Things I Wish I Knew When Starting my Eating Disorder Recovery

I’ve spoken to many mental health professionals at all levels, and one thing they all agree on is that eating disorders are the hardest mental illness to treat. Compound the fact that when the body is deprived of nutrients, and the patient (in most cases) has a comorbid illness, increase of worsening of other symptoms and death are likely.

Learning this, and having difficulty finding a support structure, I believed was bound for failure.

Well brain, I proved you wrong.

This is the first thing you need to know when recovering, it is possible with limited resources. Here’s some things I wish I knew when I started my journey.

Figure out your ED’s obsessive tendencies. This helped me guide my obsessive compulsions into healthy directions. What was once a healthy behavior has become something I must do above anything else regardless of the consequence. Do your best to recognize when you can’t unhinge yourself from thoughts or behaviors, and try to directed it elsewhere. Honestly, I still suck at this today, but with time it has improved. Example: if you notice that you’ve lost several hours staring at Pintrest or Tumblr images about anything remotely related to eating disorders (for me, this includes fitspo), set a timer that makes a noise to snap yourself out of doing the behavior. Go do something else.

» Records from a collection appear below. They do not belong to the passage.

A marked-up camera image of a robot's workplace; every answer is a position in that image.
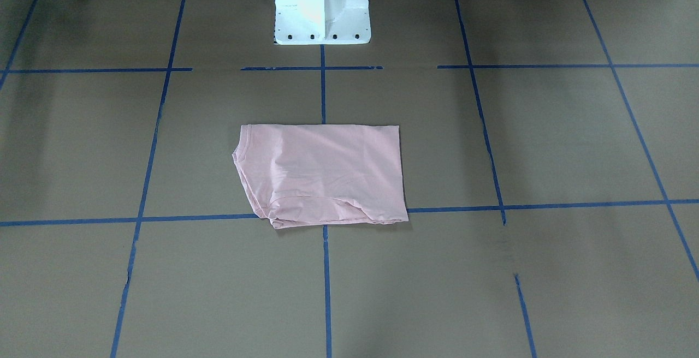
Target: pink t-shirt
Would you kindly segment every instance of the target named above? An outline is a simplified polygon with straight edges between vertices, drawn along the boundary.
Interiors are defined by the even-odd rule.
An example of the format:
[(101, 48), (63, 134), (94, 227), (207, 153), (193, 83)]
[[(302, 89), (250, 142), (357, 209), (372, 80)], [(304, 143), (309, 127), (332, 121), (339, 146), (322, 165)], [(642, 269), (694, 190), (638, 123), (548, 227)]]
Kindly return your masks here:
[(407, 221), (398, 126), (246, 124), (233, 160), (275, 229)]

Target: concrete floor
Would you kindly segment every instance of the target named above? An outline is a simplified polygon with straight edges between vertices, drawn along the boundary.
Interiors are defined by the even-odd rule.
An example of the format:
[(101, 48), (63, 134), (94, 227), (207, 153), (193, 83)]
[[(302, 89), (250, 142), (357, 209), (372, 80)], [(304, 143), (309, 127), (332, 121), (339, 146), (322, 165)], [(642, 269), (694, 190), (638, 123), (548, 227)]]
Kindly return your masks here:
[[(0, 0), (0, 356), (696, 356), (697, 7)], [(251, 214), (240, 125), (322, 122), (400, 125), (410, 222)]]

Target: fabric
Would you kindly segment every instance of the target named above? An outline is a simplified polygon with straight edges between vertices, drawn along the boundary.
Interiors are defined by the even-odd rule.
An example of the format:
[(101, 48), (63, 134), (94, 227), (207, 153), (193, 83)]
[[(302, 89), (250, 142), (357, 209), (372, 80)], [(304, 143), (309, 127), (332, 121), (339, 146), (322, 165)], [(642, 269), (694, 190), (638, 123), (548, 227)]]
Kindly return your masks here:
[(233, 159), (275, 229), (407, 221), (398, 126), (247, 124)]

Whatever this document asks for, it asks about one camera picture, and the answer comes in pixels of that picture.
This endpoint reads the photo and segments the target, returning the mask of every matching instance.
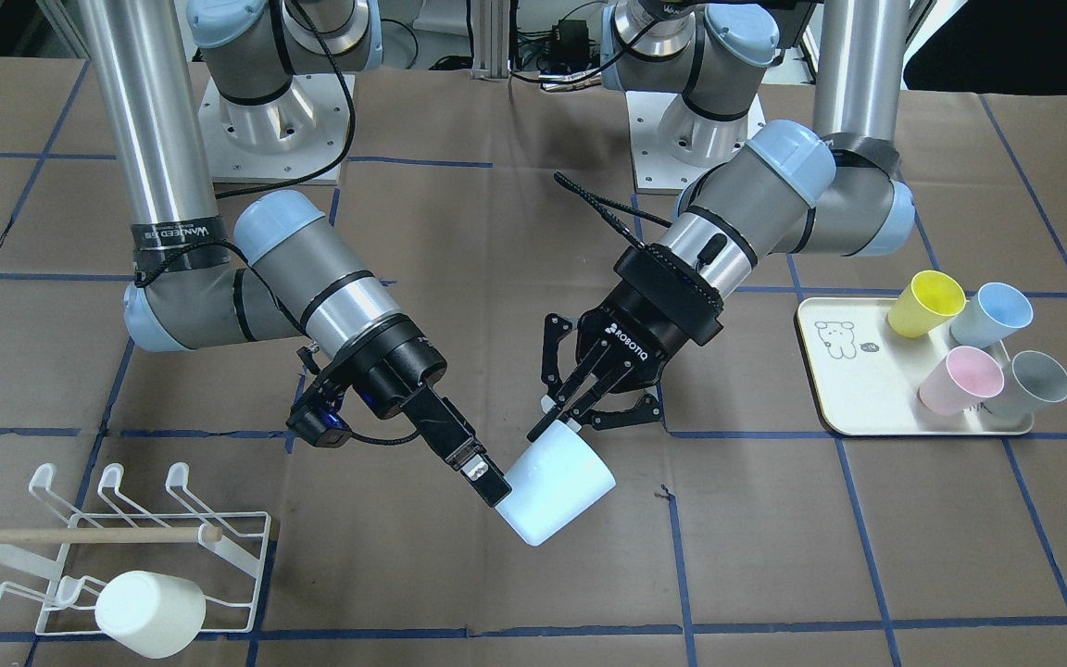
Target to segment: white tray
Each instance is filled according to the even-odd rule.
[[[956,343],[949,325],[915,339],[886,320],[894,299],[807,299],[797,307],[817,407],[844,435],[1021,435],[1032,415],[996,417],[982,406],[952,417],[930,412],[917,388]],[[986,351],[1007,363],[1003,343]]]

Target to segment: cup
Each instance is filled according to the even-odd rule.
[[[966,307],[966,292],[957,280],[939,270],[911,277],[888,312],[888,325],[905,338],[919,338]]]
[[[1003,367],[1005,388],[983,402],[996,417],[1023,417],[1067,398],[1067,371],[1048,354],[1024,350]]]
[[[558,420],[526,448],[505,480],[513,490],[496,504],[496,511],[534,547],[615,487],[601,457]]]
[[[204,626],[204,592],[189,579],[131,570],[97,595],[98,629],[141,656],[179,653]]]
[[[958,414],[1003,391],[1003,368],[978,348],[953,348],[920,383],[920,402],[937,414]]]
[[[1032,303],[1010,284],[987,283],[961,315],[950,322],[950,334],[962,346],[985,348],[1032,324]]]

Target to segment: white cup rack
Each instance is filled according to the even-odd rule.
[[[166,470],[164,490],[186,510],[171,514],[154,514],[139,503],[123,494],[123,465],[111,463],[101,472],[97,482],[97,497],[110,511],[86,512],[52,490],[55,465],[45,463],[35,469],[27,493],[38,499],[59,517],[64,528],[55,529],[0,529],[0,566],[11,567],[27,574],[46,579],[46,590],[41,592],[22,584],[6,579],[0,583],[0,602],[5,593],[25,597],[41,603],[35,634],[43,636],[100,635],[101,630],[47,629],[48,618],[57,612],[89,612],[96,608],[97,595],[107,582],[81,575],[71,577],[64,573],[65,561],[71,544],[174,544],[195,542],[250,576],[250,599],[244,602],[226,602],[205,594],[205,601],[222,607],[245,610],[245,624],[228,629],[203,629],[203,633],[249,633],[254,628],[258,594],[262,590],[266,573],[266,554],[270,545],[270,514],[266,511],[214,511],[187,488],[187,463],[174,463]],[[240,531],[234,523],[245,524],[257,520],[256,531]],[[59,544],[55,559],[22,549],[19,544]]]

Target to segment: wooden rod
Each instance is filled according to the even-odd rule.
[[[0,528],[0,544],[187,544],[200,534],[200,527]],[[203,537],[220,541],[221,527],[206,527]]]

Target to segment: blue joint cap
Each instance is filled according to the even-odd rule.
[[[833,156],[813,130],[791,120],[775,120],[760,128],[746,146],[770,165],[810,207],[833,181]]]
[[[382,64],[384,52],[382,51],[381,15],[377,0],[368,0],[368,59],[365,60],[365,67],[361,68],[363,73],[375,70]]]
[[[917,204],[911,200],[911,190],[903,182],[893,180],[892,187],[892,210],[888,211],[887,220],[873,239],[863,245],[863,250],[853,256],[874,257],[893,253],[908,240],[911,228],[917,224]]]
[[[200,49],[216,49],[241,37],[266,5],[267,0],[189,0],[187,27]]]
[[[148,353],[189,351],[189,348],[180,346],[179,342],[162,328],[156,312],[150,308],[147,291],[141,290],[132,283],[127,284],[123,293],[123,320],[126,320],[126,330],[130,331],[130,338],[134,338],[134,345]]]
[[[604,35],[600,38],[601,63],[608,62],[615,57],[615,52],[617,52],[617,47],[615,47],[615,30],[611,30],[611,12],[614,11],[614,4],[604,7]],[[600,81],[608,90],[623,90],[623,84],[620,83],[620,73],[617,72],[617,65],[611,65],[606,70],[601,72]]]
[[[300,191],[278,190],[250,204],[238,217],[234,243],[244,253],[245,261],[254,265],[291,234],[321,217],[323,211]]]
[[[776,19],[759,4],[707,4],[706,30],[738,60],[767,67],[780,44]]]

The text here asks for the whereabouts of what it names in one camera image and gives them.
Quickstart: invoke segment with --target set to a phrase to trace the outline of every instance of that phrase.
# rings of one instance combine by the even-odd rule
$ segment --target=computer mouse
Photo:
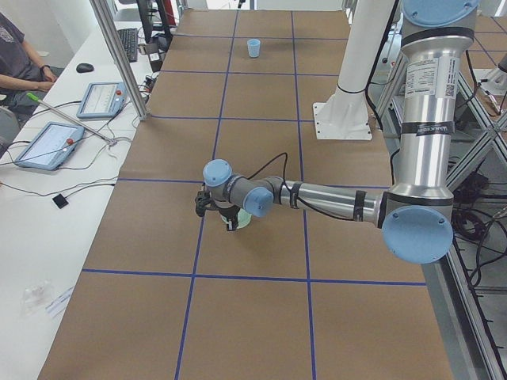
[[[93,71],[93,65],[91,63],[79,63],[76,66],[76,71],[79,73],[89,73]]]

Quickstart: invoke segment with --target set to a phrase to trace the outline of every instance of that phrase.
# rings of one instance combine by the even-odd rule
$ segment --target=person's arm
[[[33,46],[29,44],[26,40],[23,40],[21,45],[25,49],[26,54],[28,54],[33,64],[35,64],[39,68],[41,68],[46,64],[42,59],[42,57],[40,57],[39,53],[37,53],[37,50],[35,50]],[[58,79],[58,77],[55,74],[53,74],[51,69],[47,66],[44,68],[44,77],[50,82],[56,82],[56,79]]]
[[[19,89],[21,91],[49,91],[53,82],[32,82],[17,79],[8,75],[0,75],[0,87],[3,89]]]

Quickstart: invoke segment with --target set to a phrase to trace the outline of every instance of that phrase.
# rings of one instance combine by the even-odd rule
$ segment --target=tablet
[[[62,165],[82,139],[85,128],[50,122],[16,158],[14,164],[23,168],[55,170]]]
[[[90,83],[76,116],[79,119],[109,119],[120,112],[125,95],[122,82]]]

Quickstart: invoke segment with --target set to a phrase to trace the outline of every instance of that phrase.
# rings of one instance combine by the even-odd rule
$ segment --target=gray t-shirt
[[[25,35],[0,13],[0,74],[27,81],[40,81],[40,71],[21,45]],[[11,89],[0,88],[8,94]]]

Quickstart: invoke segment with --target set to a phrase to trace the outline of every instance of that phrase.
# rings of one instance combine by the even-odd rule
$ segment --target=person
[[[40,99],[55,84],[63,69],[47,65],[21,32],[0,13],[0,105],[14,112],[23,124],[37,103],[26,97],[32,92]]]

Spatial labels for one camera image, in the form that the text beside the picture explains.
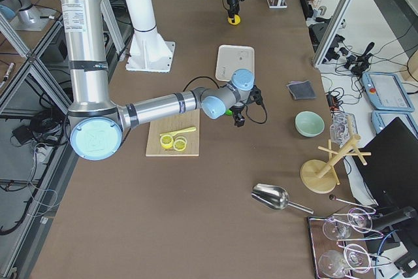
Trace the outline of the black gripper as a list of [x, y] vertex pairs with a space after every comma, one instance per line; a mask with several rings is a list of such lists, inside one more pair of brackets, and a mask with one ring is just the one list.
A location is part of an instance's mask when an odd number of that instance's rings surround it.
[[226, 0], [227, 1], [227, 9], [228, 9], [228, 16], [230, 19], [234, 19], [235, 10], [239, 9], [239, 0]]
[[247, 107], [247, 104], [245, 102], [238, 102], [230, 108], [235, 126], [242, 127], [245, 124], [245, 117], [243, 116], [242, 111], [246, 107]]

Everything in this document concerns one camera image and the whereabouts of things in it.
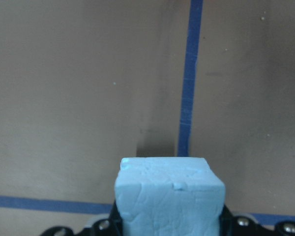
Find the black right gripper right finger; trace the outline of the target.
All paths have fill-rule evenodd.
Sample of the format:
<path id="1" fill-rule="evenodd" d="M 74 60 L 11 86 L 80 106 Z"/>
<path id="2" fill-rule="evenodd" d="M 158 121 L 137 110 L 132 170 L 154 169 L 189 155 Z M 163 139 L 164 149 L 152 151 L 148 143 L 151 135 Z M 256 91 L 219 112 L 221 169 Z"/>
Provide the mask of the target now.
<path id="1" fill-rule="evenodd" d="M 233 215 L 226 205 L 223 206 L 222 212 L 219 216 L 219 236 L 232 235 L 232 220 Z"/>

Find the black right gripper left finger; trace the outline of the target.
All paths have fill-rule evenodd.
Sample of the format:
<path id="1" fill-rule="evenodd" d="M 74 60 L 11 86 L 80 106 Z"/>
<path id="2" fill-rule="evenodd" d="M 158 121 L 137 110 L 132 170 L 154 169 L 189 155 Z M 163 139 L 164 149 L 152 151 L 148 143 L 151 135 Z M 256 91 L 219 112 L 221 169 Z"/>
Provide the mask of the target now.
<path id="1" fill-rule="evenodd" d="M 109 214 L 109 232 L 111 236 L 123 236 L 123 220 L 117 208 L 116 202 L 113 203 Z"/>

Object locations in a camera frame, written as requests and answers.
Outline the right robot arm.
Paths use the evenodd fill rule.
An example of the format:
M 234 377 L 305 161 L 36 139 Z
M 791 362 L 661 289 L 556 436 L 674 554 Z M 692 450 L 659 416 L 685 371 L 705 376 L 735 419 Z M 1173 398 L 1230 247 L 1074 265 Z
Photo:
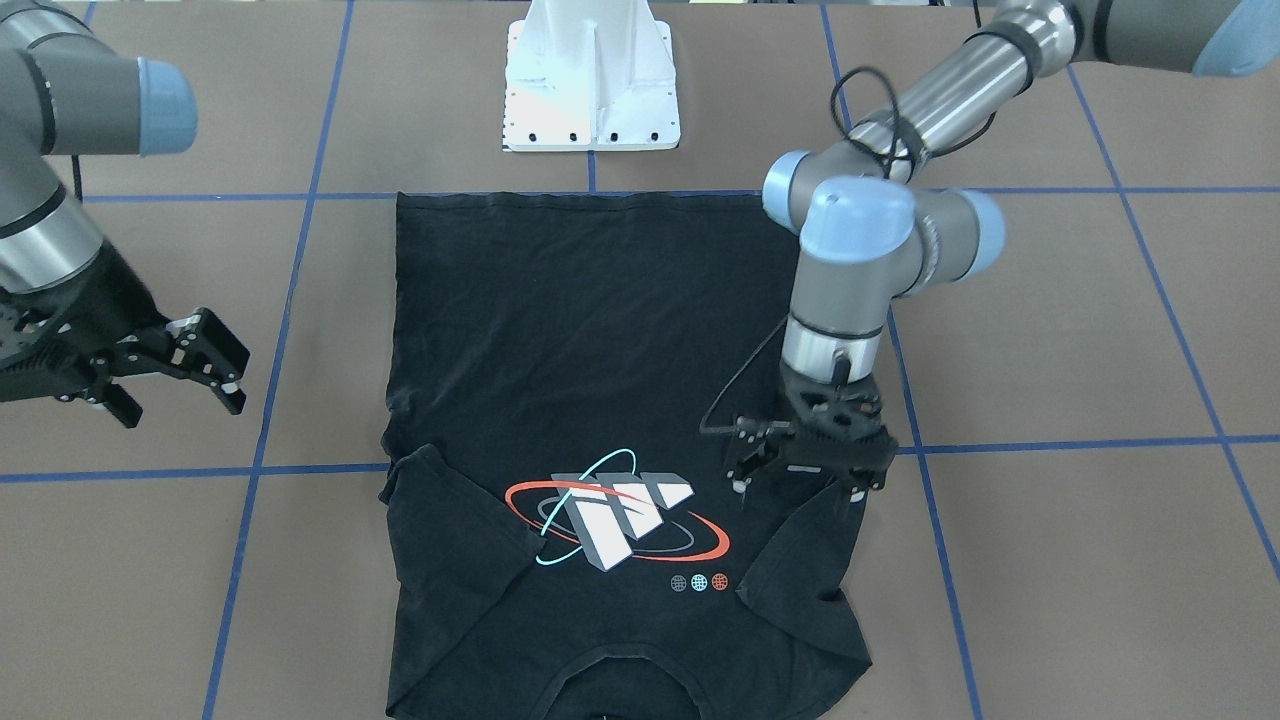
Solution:
M 166 375 L 246 402 L 250 351 L 210 309 L 172 319 L 50 158 L 154 156 L 195 141 L 198 109 L 174 65 L 113 51 L 49 1 L 3 4 L 1 396 L 82 400 L 133 428 L 120 386 Z

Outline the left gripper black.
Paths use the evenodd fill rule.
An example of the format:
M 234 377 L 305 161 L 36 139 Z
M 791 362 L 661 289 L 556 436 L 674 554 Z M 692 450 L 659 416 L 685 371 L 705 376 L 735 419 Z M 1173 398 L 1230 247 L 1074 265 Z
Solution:
M 884 488 L 897 441 L 882 420 L 876 378 L 819 382 L 780 366 L 782 420 L 737 418 L 731 425 L 724 475 L 745 496 L 756 480 L 837 482 L 846 503 Z

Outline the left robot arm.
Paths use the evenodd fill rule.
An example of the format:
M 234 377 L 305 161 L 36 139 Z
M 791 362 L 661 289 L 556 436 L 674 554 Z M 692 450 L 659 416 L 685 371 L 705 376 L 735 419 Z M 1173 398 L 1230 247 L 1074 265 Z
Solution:
M 913 190 L 929 161 L 1074 63 L 1235 78 L 1276 58 L 1275 1 L 1001 1 L 913 86 L 887 87 L 884 106 L 838 123 L 837 143 L 778 158 L 763 208 L 799 241 L 788 310 L 771 332 L 780 411 L 721 428 L 733 492 L 814 477 L 852 503 L 884 486 L 899 445 L 873 372 L 891 302 L 984 272 L 1007 237 L 983 193 Z

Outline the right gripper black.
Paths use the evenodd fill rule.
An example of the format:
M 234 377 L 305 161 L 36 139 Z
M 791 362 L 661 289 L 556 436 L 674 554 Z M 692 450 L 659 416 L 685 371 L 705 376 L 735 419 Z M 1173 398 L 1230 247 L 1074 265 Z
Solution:
M 70 278 L 27 293 L 3 291 L 1 398 L 83 400 L 124 428 L 143 409 L 93 361 L 109 359 L 129 336 L 154 342 L 157 370 L 210 389 L 232 415 L 244 410 L 241 382 L 251 352 L 209 307 L 169 320 L 128 261 L 111 245 Z

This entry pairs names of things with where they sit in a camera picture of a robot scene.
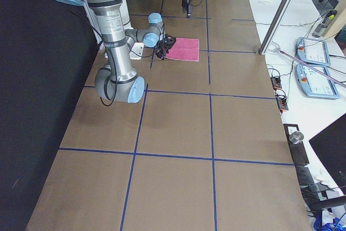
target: pink cloth
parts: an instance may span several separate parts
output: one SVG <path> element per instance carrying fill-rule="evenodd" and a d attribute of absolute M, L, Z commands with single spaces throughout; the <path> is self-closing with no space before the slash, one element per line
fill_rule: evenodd
<path fill-rule="evenodd" d="M 177 61 L 198 62 L 199 40 L 189 38 L 177 38 L 176 43 L 166 54 L 165 58 Z"/>

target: metal pole
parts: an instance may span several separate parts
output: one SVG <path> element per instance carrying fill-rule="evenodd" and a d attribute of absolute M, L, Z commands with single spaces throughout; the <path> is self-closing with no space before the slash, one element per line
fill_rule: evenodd
<path fill-rule="evenodd" d="M 264 55 L 265 52 L 267 51 L 272 39 L 275 36 L 275 33 L 281 23 L 282 17 L 286 12 L 287 7 L 289 6 L 291 0 L 282 0 L 277 11 L 276 14 L 270 24 L 270 27 L 268 29 L 268 32 L 263 40 L 263 43 L 259 49 L 259 53 L 261 55 Z"/>

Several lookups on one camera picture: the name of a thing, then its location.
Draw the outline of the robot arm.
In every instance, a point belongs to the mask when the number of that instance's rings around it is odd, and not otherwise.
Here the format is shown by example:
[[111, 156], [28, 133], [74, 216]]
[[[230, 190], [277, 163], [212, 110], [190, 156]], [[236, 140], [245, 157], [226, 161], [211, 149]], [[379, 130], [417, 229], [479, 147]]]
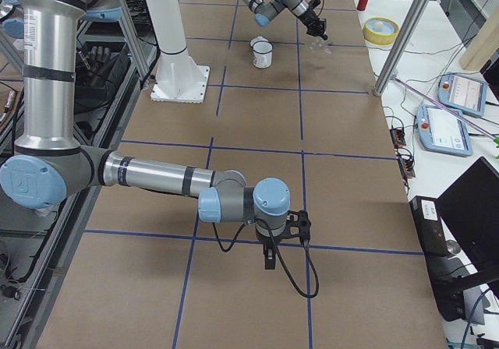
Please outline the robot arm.
[[327, 20], [320, 18], [320, 12], [316, 13], [323, 0], [242, 0], [248, 9], [254, 14], [258, 26], [266, 27], [283, 10], [287, 9], [306, 28], [306, 33], [311, 37], [319, 37], [323, 41], [328, 40]]
[[197, 199], [202, 221], [253, 224], [265, 266], [281, 262], [288, 238], [290, 194], [276, 178], [246, 185], [237, 171], [125, 157], [81, 145], [73, 135], [77, 24], [91, 10], [120, 0], [17, 0], [24, 10], [24, 131], [1, 168], [1, 186], [15, 203], [40, 210], [91, 186], [122, 185]]

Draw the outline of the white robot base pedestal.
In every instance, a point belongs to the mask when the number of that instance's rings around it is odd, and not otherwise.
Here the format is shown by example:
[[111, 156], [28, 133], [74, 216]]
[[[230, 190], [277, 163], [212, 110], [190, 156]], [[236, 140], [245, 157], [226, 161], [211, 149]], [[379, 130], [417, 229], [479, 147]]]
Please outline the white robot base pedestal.
[[190, 57], [179, 0], [146, 0], [160, 56], [151, 99], [199, 104], [203, 102], [210, 68]]

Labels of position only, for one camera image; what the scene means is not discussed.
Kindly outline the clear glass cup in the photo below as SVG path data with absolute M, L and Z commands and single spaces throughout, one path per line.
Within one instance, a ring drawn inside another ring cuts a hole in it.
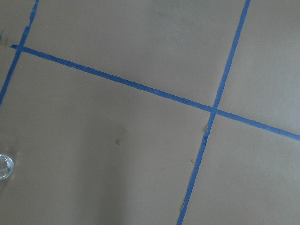
M 14 162 L 11 157 L 7 155 L 0 155 L 0 179 L 4 180 L 9 178 L 14 171 Z

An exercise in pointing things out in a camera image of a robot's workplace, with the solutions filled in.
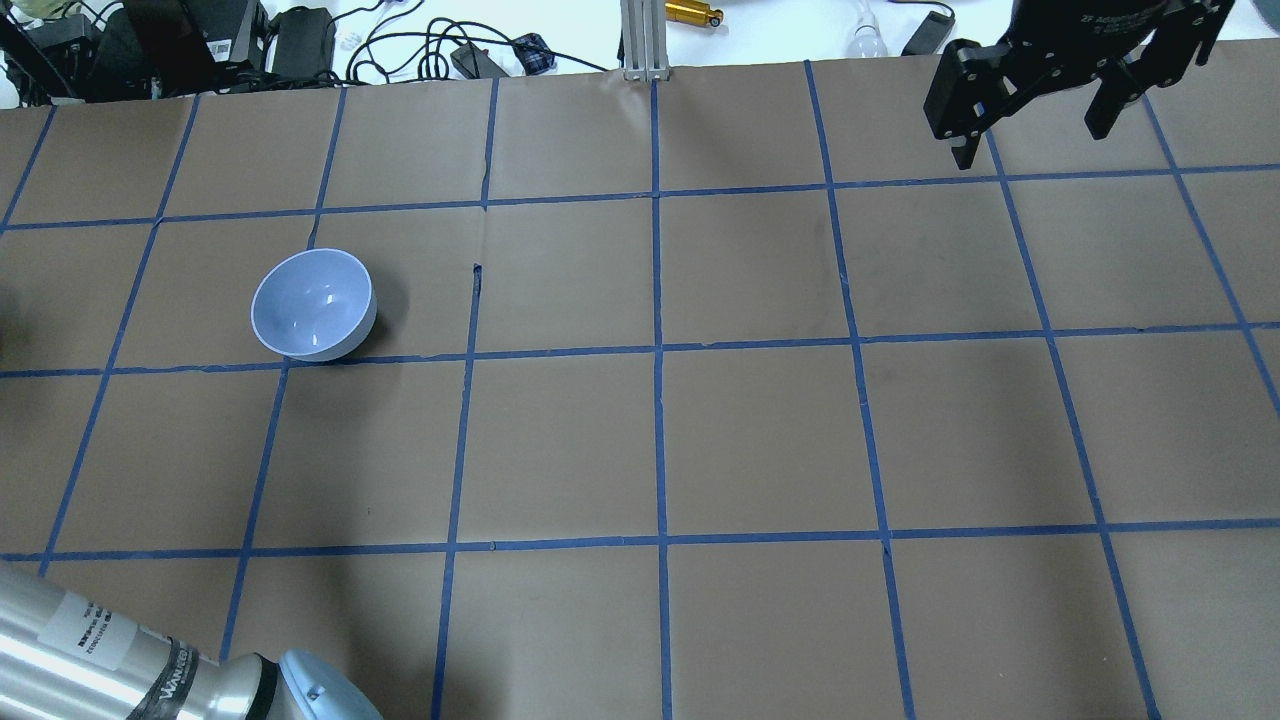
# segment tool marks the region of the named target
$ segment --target white label
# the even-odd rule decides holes
[[[133,620],[69,592],[36,639],[99,667],[115,670],[137,632],[138,624]]]
[[[230,40],[218,40],[214,42],[206,42],[209,46],[209,54],[214,56],[215,63],[225,63],[232,59],[232,41]]]

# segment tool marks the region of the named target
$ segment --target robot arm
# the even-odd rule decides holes
[[[1041,95],[1101,78],[1084,115],[1094,140],[1152,86],[1208,60],[1234,0],[1014,0],[998,42],[954,40],[942,50],[924,114],[956,165],[973,164],[982,133]],[[1126,55],[1152,33],[1138,60]]]

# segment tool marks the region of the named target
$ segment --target bowl
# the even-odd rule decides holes
[[[321,247],[298,252],[262,278],[250,322],[271,352],[324,363],[364,342],[376,314],[365,265],[349,252]]]

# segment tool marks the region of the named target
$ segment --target black power adapter
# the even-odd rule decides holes
[[[911,40],[908,40],[906,46],[902,47],[902,55],[932,55],[937,53],[938,47],[942,47],[942,41],[951,35],[951,28],[955,24],[955,15],[943,15],[942,13],[929,10],[929,14],[920,20],[920,27],[915,28]]]

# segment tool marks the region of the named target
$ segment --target white background
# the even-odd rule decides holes
[[[269,15],[296,6],[328,8],[333,14],[376,0],[328,0],[298,3],[264,0]],[[371,13],[357,13],[339,23],[339,36],[364,37],[381,17],[412,8],[413,1],[394,0]],[[105,0],[90,0],[101,8]],[[1011,0],[952,0],[956,27],[951,38],[968,37],[983,45],[995,42],[1009,26]],[[847,45],[856,17],[855,0],[721,0],[714,8],[724,10],[724,24],[718,28],[696,28],[667,23],[667,54],[672,65],[740,65],[826,60],[847,55]],[[896,55],[928,14],[928,5],[899,5],[872,0],[879,19],[881,33],[890,54]],[[396,20],[381,32],[421,32],[435,17],[483,22],[511,37],[536,32],[559,53],[576,55],[605,68],[616,68],[621,9],[617,0],[425,0],[416,13]],[[468,31],[484,37],[481,31]],[[1258,17],[1252,0],[1239,0],[1222,31],[1222,40],[1276,37]],[[412,38],[388,40],[375,46],[384,67],[394,68],[421,46]],[[445,44],[445,53],[452,44]],[[511,74],[522,74],[509,50],[490,47],[490,56]],[[334,67],[339,74],[347,67],[349,51],[335,51]],[[585,72],[588,68],[559,60],[553,73]],[[412,77],[412,73],[399,76]],[[379,81],[369,72],[366,82]],[[8,82],[0,79],[0,108],[17,105],[17,96]]]

You’ll need support, but not a whole treatment team. The only time you’re going to need what the perception of the best help looks like is when you’re refusing to eat or drink, and your life is in danger. Support looks very different from person to person. For myself, it was a monthly visit to a private professional (that didn’t last long) to clarify issues I would write down during the week, and teach me some tricks to tick my brain. I would deem who’s opinions mattered and who’s didn’t. Your recovery will look different than anyone else’s, and it never means that you aren’t trying because you’re not in the hospital.

You have nothing to prove. I’ve found myself falling in this trap sometimes. It’s this urge to show people around me (particularly when eating out), and sometimes even myself that I have this orthorexia under 110% lock-down. All I end up doing is self-sabotaging. If people question why you’re not ordering dessert, or you’ve asked for a take-out container because you’ve only finished half your meal, and you clearly know your intentions, fuck ’em. If only eating half that portion will prevent me from finding ways to exercise excessively, then I’ve made the proper choice in recovery. You can only explain yourself so much: that alone can drive you to unhealthy behavior.

Expect to be the guru of weight loss. I find this one to be one of the hardest, particularly due to the fact that pretty much all persons suffering with some sort of eating disorder does it in secret. Orthorexia, in particular, is a really fine tight-rope of what’s considered healthy living, and what’s consuming your life. If you’re like me, you do want to help others who are struggling because you know you’re in the minority: 1 in 4 Canadian adults are considered obese [1]. Admittedly, I’ve sometimes felt like I’m better than some as I believed it’s all I had identity speaking. Typing that out now makes me feel gross inside. All I can say is go case by case. I’ve offered suggestions when asked, and some cases I’ve stepped away. The hardest part is accepting myself after my actions, and not believing the voice telling me I’ve just started someone down the road of ED.

For now, that’s all I have. I still struggle to identify what is considered disordered thinking as living a healthy lifestyle, from a broader prospective, is disordered living if you were to compare it to today’s standard of living.

It’s not a race, and anything you do that’s not self-destructive, you’re on the right path.